Students’ Agency and Education: Nervous Conditions and the Chicago Teachers Union Strike

Reading about the Chicago Teachers Union strike in the New York Times and on the Chicago Tribune website, I realized that the education of the students was foregrounded often by parents and politicians who were against the strike, but also by teachers and supporters of the strike. The lack of self-agency that students have within the education system became apparent to me and reminded me of Tambu’s lack of agency in Nervous Conditions.

The particular connection was the issue of access to quality education for children of low income families.In Nervous Conditions, were it not for the influence and the money of Babamukuru, Tambu would not have been able to go to the mission and if not for the excellent educational environment of Babamukuru’s house, Nyasha’s book cache, and the mission’s training she would not have been able to go to Sacred Heart. Although, in the United States today, integrated pre-K-12 education is available for all children – male or female, black or white, rich or poor, the quality of education still varies in the way of exclusive access to high quality education reminiscent of Nervous Conditions. Children who would be in situations like Tambu’s (impoverished) in the U.S. are not guaranteed the best education and cannot attend most private schools due to high tuition costs and rarity of scholarships. Now that states face budget cuts, schools are actually becoming very unequal places.

A central issue of the Chicago strike according to the Chicago Tribune article (linked here) is that public schools, due to the limited budget of the Chicago government, are not receiving enough funding. Because of this, teachers are being laid off with no guarantee of rehire and the school day was lengthened without a significant raise for teachers. I heard from those for and against the strike, that the heart of the matter was about supporting the best interest of the students. What is that best interest?

There were no interviews with students in the articles and the lack of agency that children who fall victim to government budget cuts and teacher strikes was seldom touched upon as a major issue – I think it should have been an article “Teachers Strike, Mayor Disagrees, Parents in the Middle: What do the kids think?”.

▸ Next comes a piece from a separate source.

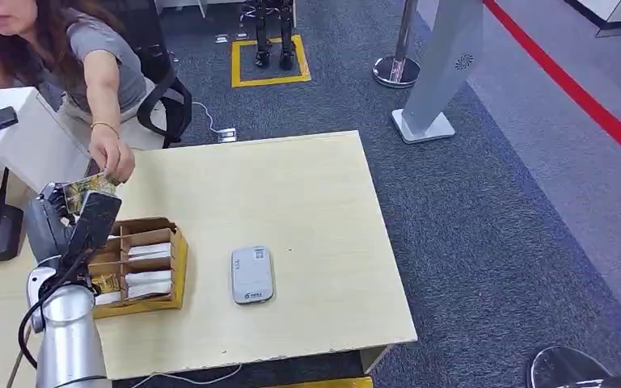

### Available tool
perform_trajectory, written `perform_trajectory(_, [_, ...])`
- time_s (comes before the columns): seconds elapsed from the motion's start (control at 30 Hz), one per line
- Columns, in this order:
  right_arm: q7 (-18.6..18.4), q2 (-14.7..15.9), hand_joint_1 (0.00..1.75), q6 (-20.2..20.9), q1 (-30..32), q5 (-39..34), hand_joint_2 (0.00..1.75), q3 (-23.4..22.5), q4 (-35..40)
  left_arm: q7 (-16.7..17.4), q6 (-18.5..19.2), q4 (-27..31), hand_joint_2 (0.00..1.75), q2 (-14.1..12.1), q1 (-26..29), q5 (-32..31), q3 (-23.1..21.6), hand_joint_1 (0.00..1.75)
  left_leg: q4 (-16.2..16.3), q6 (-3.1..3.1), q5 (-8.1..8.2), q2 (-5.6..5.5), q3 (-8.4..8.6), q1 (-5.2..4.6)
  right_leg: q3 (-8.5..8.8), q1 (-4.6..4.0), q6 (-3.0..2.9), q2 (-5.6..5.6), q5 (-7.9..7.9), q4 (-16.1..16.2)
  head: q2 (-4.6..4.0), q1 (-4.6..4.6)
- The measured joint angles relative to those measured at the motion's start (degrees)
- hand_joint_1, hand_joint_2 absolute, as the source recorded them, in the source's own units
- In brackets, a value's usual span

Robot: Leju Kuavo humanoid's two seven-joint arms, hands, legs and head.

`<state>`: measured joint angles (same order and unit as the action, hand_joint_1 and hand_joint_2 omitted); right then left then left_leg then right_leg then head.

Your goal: Pass the card to the sensor for recognition and then transmit it.

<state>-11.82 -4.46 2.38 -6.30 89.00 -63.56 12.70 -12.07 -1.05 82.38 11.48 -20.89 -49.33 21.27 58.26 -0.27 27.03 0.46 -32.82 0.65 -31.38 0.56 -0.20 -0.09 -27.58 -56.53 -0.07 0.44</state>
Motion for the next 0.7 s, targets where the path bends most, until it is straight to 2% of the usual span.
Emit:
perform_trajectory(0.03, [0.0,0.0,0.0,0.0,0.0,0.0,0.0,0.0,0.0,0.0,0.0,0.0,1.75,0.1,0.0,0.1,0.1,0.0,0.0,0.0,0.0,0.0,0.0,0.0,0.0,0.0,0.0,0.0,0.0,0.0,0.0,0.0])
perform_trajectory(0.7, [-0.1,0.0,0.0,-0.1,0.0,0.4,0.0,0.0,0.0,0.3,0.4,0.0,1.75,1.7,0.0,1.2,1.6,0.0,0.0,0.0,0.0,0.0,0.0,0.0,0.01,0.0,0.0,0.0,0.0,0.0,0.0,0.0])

If one does believe that the Chicago Teacher’s Union went on strike for the children and not just for better pay, school environments for themselves, fairer performance reviews, and job security, then I suppose that the strike is a symbolic action of adults standing up for children and giving their interests agency.

“This is not about money. It’s about working conditions and class sizes that haven’t changed in 35 years,” said Karen Krenik, a preschool teacher at De Diego Academy (New York Times).

This quote in the NY Times article points to the intersectionality between teacher’s conditions and students’ conditions, which I believe makes students’ rights a large part of strikes and I believe that politicians should watch the anti-union rhetoric that tries to stigmatize teacher’s union strikes as solely related to teachers (esp. when the purpose of teaching is to serve students). The rhetoric like: “I want our kids to have the skills they need for the jobs of tomorrow and that means put our kids first and put the teachers unions behind” said Romney campaigning in Ohio (New York Times), is what I believe should be avoided and does nothing for the voiceless children Romney is referring to. Whereas, in the U.S. today politicians and teachers speak up while claiming the best interest of children, in Nervous Conditions, adults rarely stood up for Tambu’s education, except for Maiguru when she crossed her arms and influenced Babamukuru to let Tambu attend Sacred Heart, “I don’t think Tambudzai will be corrupted by going to that schoo,l” (pg. 184).

However, if one believes that the teachers are not striking for the best interest of children, as Mayor Rahm Emanuel expressed this week, then one might view the mayor, who called for the end of the strike, as standing up for the children of Chicago’s learning– so that they can just go back to school.The symbolism in Rahm Emanuel, the mayor of Chicago, chastising the strike, but then having children enrolled – not in public, but – in private school is one that seems to represent the dissonance between the rhetoric of politics and the choices of politicians. I think the paradox of the placement of public official Emanuel’s children in private institutions points to where the truth in educational inequity lies: power, agency, voice, and privilege.

I think that someone should write a book about U.S. education that takes on the style and structure of Nervous Conditions (point of view, narrative style, and character types) to explore this issue of agency and education further.

Sources

Chicago Tribune

Carey, Nick. “Thousands of Chicago teachers take to streets on first day of strike,” The New York Times. September 12, 2012.

Dangarembga, Tsitsi. Nervous ConditionsOxfordshire: Ayebia Clarke Publishing, Ltd,  2004. Print.